Mütter und Väter sollten also, wenn sie mit ihrem Kind zusammen sind, mit ihm im Dialog und einem regen emotionalen Austauschprozess und nicht mit anderen Dingen beschäftigt sein. Die liebende Aufmerksamkeit der Eltern und die sichere Bindung an diese offenbaren dem Kind sein Leben als eine Bewegung auf ein Ziel hin: Das Kind ist, wie Jean-Paul Sartre im ersten Band seines Werkes „Der Idiot der Familie“ schreibt, „der bewusste Pfeil, der mitten im Flug erwacht und zugleich den fernen Bogenschützen, das Ziel und den Rausch des Fliegens entdeckt. Wenn es wirklich die erste Pflege, die ihm durch das vielfältige Lächeln der Welt gewidmet wurde, in seiner ganzen Fülle empfangen, wenn es sich in der archaischen Zeit des Stillens absolut souverän gefühlt hat, dann werden die Dinge weitergehen.“
Welches Kind hätte nicht Grund, über seine Eltern zu weinen?

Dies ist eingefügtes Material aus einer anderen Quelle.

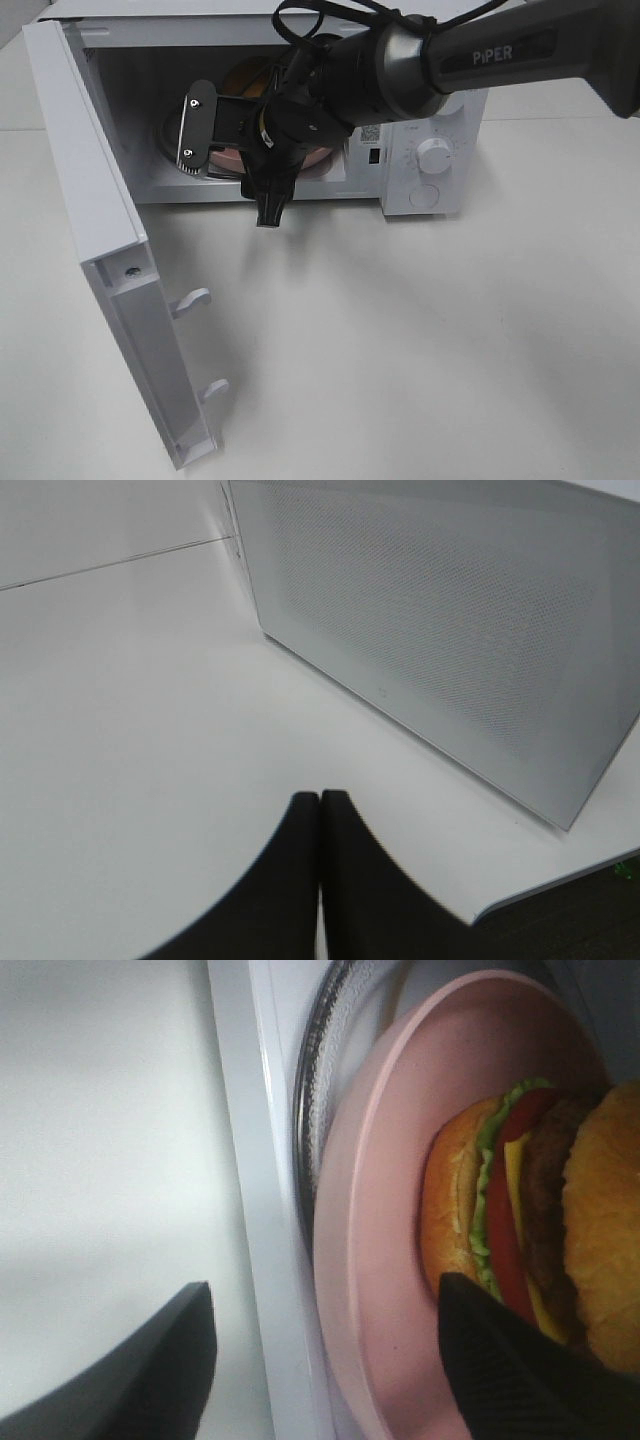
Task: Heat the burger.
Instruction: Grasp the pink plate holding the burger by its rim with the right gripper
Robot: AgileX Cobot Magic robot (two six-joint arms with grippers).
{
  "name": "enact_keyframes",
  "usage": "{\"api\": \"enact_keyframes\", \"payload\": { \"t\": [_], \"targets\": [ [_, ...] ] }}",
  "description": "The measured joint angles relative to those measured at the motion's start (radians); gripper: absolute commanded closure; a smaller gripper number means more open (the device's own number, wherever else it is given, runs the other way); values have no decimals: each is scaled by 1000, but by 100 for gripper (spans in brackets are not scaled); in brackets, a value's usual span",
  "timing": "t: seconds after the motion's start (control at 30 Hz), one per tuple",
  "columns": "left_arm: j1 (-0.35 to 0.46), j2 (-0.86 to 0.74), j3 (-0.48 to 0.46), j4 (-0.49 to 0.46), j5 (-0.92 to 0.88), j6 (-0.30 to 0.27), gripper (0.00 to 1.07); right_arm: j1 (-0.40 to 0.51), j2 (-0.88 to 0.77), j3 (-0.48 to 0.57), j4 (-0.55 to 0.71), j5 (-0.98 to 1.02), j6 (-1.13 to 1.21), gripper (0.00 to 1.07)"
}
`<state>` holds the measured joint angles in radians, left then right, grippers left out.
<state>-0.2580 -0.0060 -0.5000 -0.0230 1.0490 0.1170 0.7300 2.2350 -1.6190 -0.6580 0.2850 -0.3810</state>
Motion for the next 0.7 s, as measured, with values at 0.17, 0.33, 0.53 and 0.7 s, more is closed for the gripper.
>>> {"api": "enact_keyframes", "payload": {
  "t": [0.17,0.33,0.53,0.7],
  "targets": [
    [0,0,0,0,0,0,106,-3,12,0,0,-18,6,45],
    [0,0,0,0,0,0,106,-4,26,0,0,-23,6,45],
    [0,0,0,0,0,0,106,-8,50,0,0,-31,6,45],
    [0,0,0,0,0,0,106,-10,71,0,-2,-55,6,46]
  ]
}}
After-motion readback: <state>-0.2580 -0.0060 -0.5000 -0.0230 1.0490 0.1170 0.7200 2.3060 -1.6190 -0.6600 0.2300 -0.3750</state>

Die Krux ist, Liebe und Zuwendung lassen sich nicht verordnen. „Vor allem aber“, schrieb Adorno in seinem berühmten Aufsatz „Erziehung nach Auschwitz“ aus dem Jahr 1966, „kann man Eltern, die selber Produkte dieser Gesellschaft sind und ihre Male tragen, zur Wärme nicht animieren. Die Aufforderung, den Kindern mehr Wärme zu geben, dreht die Wärme künstlich an und negiert sie dadurch.“ Wenn Kälte und Indifferenz, die aus der Grundstruktur dieser Gesellschaft stammen, inzwischen bis in die Poren des Alltagslebens und die intimen Binnenwelten der Menschen vorgedrungen sind und sogar das Verhältnis der Eltern zu ihren Kindern prägen, ist es zu spät. Man darf sich nicht wundern, dass unter solchen Bedingungen vermehrt psychisch frigide und moralisch verwilderte Menschen heranwachsen. Der nur an privater Nutzenmaximierung interessierte und zur Einfühlung in andere unfähige „Psychopath“ droht zur sozialpsychologischen Signatur des globalen Zeitalters zu werden. Es mag sein, dass heutige Kinder weniger geschlagen und körperlich gezüchtigt werden, aber dafür haben sie unter neuartigen Entbehrungen zu leiden, die womöglich nicht minder grausam sind. Nietzsches Satz: „Welches Kind hätte nicht Grund, über seine Eltern zu weinen?“ hat offensichtlich nichts an Aktualität eingebüßt.
Um noch einmal auf die Ausgangsgeschichte zurückzukommen: Vielleicht muss das Kind warten, bis es über ein eigenes Handy verfügt. Dann kann es vom Kinderwagen aus, wenn es nach Aufmerksamkeit und Zuwendung dürstet, mal bei seiner telefonierfreudigen Mutter „anklopfen“.